Why Not $50 Million?

More insanity from San Francisco:

A San Francisco reparations committee proposed a plan to city officials last month that would pay longtime black residents of the Northern California metropolitan city $5 million each while granting total debt forgiveness for facing decades of “systematic repression.”
The San Francisco African American Reparations Advisory Committee submitted the report to the Board of Supervisors just before the New Year, which addresses public policies created to “subjugate” black residents in the Bay Area city and includes a list of financial compensation, such as the lump-sum reparations payment of $5 million to each eligible individual.
“Centuries of harm and destruction of Black lives, Black bodies, and Black communities should be met with centuries of repair,” Eric McDonnell, committee chair, told The San Francisco Chronicle. “If you look at San Francisco, it’s very much a tale of two cities.”

Unfortunately, unlike in the Dickens novel, there will be no guillotines.

As for who qualifies for this oh-so generous handout:  well, pretty much everyone.

Such residents who qualify for the payment must meet at least two criteria from a list of requirements, which include applicants to be at least 18 years old at the time the city enacts the committee’s proposal, have identified as black or African American on public documents for at least ten years, and prove they were born in the city between 1940 and 1996.
Other requirements from the report include residents that have lived in San Francisco for at least 13 years or personally been incarcerated — or the direct descendant of someone imprisoned — during the War on Drugs, which U.S. Pres. Richard Nixon declared in 1971.

And how are they going to fund this virtue-signaling generosity?

[thunderous crickets, with scattered murmurs of “higher taxes”…]

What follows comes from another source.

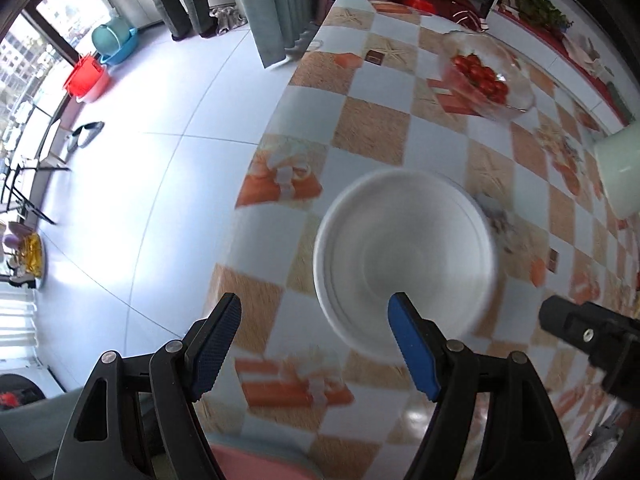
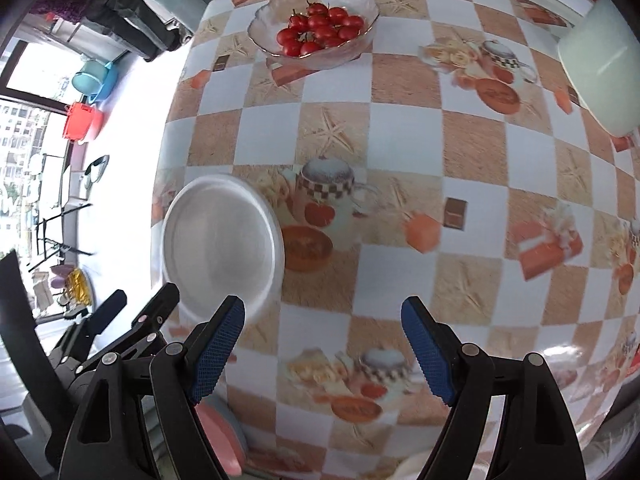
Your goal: Organize plates and bowls
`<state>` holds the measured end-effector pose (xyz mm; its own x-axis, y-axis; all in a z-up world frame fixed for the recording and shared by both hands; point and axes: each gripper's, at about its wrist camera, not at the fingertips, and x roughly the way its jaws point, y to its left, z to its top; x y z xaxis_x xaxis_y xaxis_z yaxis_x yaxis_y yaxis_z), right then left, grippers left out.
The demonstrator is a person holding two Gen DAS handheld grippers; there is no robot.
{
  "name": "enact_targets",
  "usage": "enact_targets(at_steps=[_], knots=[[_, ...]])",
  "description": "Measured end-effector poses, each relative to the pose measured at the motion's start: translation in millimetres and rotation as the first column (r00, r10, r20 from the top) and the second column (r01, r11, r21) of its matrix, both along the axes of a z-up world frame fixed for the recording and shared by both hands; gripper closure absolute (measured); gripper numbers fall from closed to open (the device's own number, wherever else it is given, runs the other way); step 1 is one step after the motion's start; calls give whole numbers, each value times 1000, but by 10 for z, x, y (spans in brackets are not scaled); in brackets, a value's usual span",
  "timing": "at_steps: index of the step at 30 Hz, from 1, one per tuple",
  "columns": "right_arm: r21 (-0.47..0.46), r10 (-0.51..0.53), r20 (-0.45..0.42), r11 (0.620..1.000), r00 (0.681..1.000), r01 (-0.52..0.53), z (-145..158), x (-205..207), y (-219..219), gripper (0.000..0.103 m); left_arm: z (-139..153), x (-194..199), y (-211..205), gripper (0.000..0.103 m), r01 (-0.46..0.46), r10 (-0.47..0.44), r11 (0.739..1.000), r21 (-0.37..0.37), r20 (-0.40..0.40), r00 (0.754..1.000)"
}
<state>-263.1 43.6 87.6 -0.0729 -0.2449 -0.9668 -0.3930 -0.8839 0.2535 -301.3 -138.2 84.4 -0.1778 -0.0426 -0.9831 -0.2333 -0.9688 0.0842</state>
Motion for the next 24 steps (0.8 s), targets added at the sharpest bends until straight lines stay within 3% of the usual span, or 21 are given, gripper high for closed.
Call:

Never an errant 12.5 Richter-scale earthquake when you need one, is there?

HOW Much?

Just when I thought I’d seen it all, here comes this little piece of research:

“The vast majority of students (87%) say they have felt at least one of their college classes was too challenging and should have been made easier by the professor,” the survey found.

However, 71 percent of students spend fewer than 10 hours per week on studying, and a total of 87 percent of students spend fewer than 15 hours per week hitting the books.

The survey organization found that about one-third of students who think they work hard fail to put in more than five hours a week into schoolwork.

Back when I were a student, I would spend about six hours per day studying, excluding lecture time, and a lot more if there was a test, exam or paper coming up.

Granted, I was studying History and French — not hard courses, just ones requiring some extra-curricula study — so I found the work ridiculously easy.  (Had I been doing Organic Chem… oy.)

But the very thought of asking a professor to make the course easier?  The way I always looked at it was that if the course was hard, that just meant I had to work harder — it was like a competition between me, the professor and the subject matter — and there was no way I was ever going to let those two bastards beat me.

But nowadays, where there seems to be an “app” for everything (meaning that someone else has done the work for you), it’s small wonder that today’s snowflakes think that “hard” means actually having to think, and learn.

After all:  who needs a brain when you’ve got batteries?